Han Bo’s 2011 China Eastern Railway nine-poem cycle begins and ends with the figures of two different women, initiating and then intensifying via the cycle’s structure of a circuit, or loop, a reading of the poems in which conceptual binaries are scrambled and undone. Gender binaries are at the root of the larger structure of binary pairs, and as such gender serves as a particularly intense site of a critique that may be read in coproductive terms by way of both contemporary critical theory and China’s deep philosophical traditions. In this essay’s reading of the poems, modernity — in both Western and Chinese forms — is deconstructed in ways that are legible in terms of aspects of 道 Dao as well as concepts drawn from the work of Gilles Deleuze and Félix Guattari. Further in this regard, Kyoo Lee’s analysis of xuanpin (“dark female animal”) in the Daodejing helps bring this deconstructive critique into a space of “ontologically interfused or fermented thoughts” that challenge gender itself as a stable and stabilizing category, positing instead a “contemporized” conception of Dao as ceaseless dynamic flux and flow with respect to gender as well as all received and constructively “natural”-ized binaries. The poems gesture toward a dissolution of conceptual binaries, and further toward a state of generative flux, that is not only obliterative of “modernity” (with an emphasis on time and temporalities) but also radically productive of capacities for new, creative apprehensions and articulations of relations between humankind and nonhuman nature. This analysis has broad application ranging from concrete historical moments and events (the history of the 中东铁路, the China Eastern Railway) to ideological formations, national and civilizational projects and identities, and ongoing planetary ecological crisis. Finally, it points toward possible productive entanglements and fusions of lines of Chinese thought (Dao as an aspect not only of Daoism but also of Confucian thought and, in less direct ways, forms of Chinese Buddhism) with lines of Western philosophical endeavor.

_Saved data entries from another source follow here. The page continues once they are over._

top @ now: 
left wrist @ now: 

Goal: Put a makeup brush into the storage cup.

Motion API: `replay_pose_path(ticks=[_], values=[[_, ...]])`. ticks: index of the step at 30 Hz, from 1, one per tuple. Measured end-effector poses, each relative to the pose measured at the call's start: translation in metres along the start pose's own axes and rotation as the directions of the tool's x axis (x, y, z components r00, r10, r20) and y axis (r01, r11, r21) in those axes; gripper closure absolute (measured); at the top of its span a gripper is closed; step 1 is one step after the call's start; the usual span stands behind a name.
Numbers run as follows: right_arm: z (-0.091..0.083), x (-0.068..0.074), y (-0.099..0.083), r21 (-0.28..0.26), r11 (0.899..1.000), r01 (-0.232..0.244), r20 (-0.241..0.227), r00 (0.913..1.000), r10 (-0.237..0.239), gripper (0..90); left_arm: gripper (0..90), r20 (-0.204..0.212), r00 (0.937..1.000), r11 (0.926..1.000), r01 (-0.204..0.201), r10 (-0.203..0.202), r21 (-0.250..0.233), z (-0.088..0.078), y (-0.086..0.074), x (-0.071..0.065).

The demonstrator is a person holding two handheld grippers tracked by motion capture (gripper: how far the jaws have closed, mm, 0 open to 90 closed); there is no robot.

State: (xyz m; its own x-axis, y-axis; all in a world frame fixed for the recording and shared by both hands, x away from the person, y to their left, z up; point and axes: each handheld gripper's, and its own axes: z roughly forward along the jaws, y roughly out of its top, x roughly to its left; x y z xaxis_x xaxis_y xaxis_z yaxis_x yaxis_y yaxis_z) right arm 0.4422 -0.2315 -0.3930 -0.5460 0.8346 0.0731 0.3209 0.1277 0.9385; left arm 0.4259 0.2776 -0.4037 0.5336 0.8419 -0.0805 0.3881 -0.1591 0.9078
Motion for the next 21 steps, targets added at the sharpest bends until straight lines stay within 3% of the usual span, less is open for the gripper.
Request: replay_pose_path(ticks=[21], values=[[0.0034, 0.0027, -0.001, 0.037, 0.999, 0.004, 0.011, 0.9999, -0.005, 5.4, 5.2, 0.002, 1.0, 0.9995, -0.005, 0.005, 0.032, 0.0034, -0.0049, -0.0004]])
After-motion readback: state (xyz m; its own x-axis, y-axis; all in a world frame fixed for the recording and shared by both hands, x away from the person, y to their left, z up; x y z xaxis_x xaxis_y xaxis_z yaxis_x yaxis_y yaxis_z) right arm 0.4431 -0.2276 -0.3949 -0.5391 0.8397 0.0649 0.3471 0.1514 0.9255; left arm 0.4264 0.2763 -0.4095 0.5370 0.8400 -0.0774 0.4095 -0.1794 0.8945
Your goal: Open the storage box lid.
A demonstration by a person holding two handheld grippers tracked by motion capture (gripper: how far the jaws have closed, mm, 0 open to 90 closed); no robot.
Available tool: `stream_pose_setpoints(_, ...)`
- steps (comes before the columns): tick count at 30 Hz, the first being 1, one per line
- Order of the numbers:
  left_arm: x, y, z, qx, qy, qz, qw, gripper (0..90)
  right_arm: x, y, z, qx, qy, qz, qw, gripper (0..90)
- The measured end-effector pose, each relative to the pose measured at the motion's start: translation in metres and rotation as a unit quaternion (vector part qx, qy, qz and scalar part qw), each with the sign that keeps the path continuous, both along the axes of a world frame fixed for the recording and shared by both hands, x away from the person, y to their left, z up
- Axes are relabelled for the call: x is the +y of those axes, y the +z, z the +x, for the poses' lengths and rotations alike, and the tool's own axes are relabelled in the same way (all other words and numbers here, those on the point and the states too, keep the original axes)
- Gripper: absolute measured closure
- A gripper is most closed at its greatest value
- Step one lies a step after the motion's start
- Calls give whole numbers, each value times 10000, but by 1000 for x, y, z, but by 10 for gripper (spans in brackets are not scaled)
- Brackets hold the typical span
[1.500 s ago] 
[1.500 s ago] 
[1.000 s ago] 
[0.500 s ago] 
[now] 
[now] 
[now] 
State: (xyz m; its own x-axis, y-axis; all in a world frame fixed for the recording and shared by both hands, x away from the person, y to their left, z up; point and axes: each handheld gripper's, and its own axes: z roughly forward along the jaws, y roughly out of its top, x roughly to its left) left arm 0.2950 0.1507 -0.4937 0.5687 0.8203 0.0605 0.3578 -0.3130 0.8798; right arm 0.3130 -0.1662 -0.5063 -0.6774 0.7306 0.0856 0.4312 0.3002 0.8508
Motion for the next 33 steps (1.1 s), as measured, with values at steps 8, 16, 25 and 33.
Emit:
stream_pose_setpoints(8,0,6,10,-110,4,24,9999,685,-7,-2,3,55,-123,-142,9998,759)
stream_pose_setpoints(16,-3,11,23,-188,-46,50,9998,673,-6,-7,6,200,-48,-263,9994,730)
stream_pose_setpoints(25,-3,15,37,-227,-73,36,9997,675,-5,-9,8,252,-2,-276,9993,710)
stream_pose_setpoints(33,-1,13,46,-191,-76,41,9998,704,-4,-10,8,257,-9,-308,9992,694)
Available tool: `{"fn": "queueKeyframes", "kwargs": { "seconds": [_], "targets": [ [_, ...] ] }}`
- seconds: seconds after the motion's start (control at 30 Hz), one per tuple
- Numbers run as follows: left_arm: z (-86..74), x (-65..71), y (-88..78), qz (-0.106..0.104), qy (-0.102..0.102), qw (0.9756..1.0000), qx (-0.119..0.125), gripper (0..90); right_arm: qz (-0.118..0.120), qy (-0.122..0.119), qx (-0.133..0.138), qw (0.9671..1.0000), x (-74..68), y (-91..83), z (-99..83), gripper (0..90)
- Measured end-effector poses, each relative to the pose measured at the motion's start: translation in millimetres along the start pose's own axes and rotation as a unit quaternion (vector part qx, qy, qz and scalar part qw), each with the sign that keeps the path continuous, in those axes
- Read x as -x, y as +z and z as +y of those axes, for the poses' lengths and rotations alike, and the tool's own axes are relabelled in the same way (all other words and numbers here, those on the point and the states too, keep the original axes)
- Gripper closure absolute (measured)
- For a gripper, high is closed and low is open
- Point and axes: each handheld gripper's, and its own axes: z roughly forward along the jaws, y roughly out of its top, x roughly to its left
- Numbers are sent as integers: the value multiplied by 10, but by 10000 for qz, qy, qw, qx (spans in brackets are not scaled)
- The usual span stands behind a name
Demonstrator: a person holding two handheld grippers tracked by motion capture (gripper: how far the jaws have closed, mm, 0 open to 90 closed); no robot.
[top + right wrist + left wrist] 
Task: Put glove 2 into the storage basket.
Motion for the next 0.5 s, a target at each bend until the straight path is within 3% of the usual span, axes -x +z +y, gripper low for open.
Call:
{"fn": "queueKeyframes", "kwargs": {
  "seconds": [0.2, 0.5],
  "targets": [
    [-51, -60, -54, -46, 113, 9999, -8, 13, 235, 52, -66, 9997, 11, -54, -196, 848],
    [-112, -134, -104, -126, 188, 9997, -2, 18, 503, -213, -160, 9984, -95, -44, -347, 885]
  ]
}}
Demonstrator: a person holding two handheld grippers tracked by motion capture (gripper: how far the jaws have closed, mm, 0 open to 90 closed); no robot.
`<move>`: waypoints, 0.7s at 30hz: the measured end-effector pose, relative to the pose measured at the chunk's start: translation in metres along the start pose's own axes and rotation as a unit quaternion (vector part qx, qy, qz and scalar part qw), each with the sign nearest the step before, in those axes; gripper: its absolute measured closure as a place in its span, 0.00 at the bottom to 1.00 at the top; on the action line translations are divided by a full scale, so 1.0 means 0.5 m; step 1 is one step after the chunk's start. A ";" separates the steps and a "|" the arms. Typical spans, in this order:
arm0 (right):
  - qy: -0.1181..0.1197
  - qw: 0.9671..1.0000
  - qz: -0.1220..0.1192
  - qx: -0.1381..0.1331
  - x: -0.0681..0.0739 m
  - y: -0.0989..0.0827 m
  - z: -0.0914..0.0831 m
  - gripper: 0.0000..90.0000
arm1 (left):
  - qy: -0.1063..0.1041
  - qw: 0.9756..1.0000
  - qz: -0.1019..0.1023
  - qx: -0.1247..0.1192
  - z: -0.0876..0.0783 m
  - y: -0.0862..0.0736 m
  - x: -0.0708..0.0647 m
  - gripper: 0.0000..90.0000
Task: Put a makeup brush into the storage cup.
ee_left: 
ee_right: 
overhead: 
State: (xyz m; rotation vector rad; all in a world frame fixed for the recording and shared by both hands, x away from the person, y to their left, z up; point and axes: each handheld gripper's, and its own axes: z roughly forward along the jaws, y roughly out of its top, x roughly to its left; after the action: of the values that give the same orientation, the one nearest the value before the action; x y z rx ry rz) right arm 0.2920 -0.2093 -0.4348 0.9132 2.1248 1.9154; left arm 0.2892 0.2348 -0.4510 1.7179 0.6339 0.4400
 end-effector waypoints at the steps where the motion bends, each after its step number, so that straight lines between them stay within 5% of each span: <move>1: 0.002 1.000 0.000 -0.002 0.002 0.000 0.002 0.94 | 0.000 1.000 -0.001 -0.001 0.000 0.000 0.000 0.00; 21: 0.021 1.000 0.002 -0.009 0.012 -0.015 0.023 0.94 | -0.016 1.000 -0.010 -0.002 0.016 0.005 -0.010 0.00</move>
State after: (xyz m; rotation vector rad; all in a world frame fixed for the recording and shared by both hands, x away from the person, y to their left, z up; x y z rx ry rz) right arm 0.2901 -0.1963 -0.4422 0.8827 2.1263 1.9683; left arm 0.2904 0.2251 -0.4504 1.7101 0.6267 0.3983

A few further notes on Kyoo Lee, with whom I’ve been lucky to collaborate on a set of events hosted by NYU Shanghai:

  • In 2017, Kyoo gave a talk on Claudia Rankine’s Citizen that I facilitated with Monika Lin.
  • In the spring of 2018, I organized a panel discussion with Kyoo, Lucas Klein, Bao Huiyi and Eleanor Goodman on “the state of the art” of English-language translation of contemporary Chinese poetry. (The discussion came to center on gender and why, as Maghiel van Crevel in his 2017 “snapshots of the Chinese poetry scene” asked, why “poetry activities and the discourse about poetry in the broadest sense [are] such deafeningly male-dominated affairs?” — a question that I, in part, hope to continue addressing via collaborative translations of Sun Dong’s poetry and writing on poetics and the Chinese poetry scene.)
  • In the fall of 2019, Kyoo and Charles Bernstein gave a talk titled On R|E|A|D|I|N|G Listeningly: Philosophy,  Poetry, Plurivocality (having had to switch venues after the Chinese university originally slated to host them insisted on previewing the text of their presentation, which was impossible, given that it was an entirely live conversation designed to carom from these point to that, that question to this, and so on).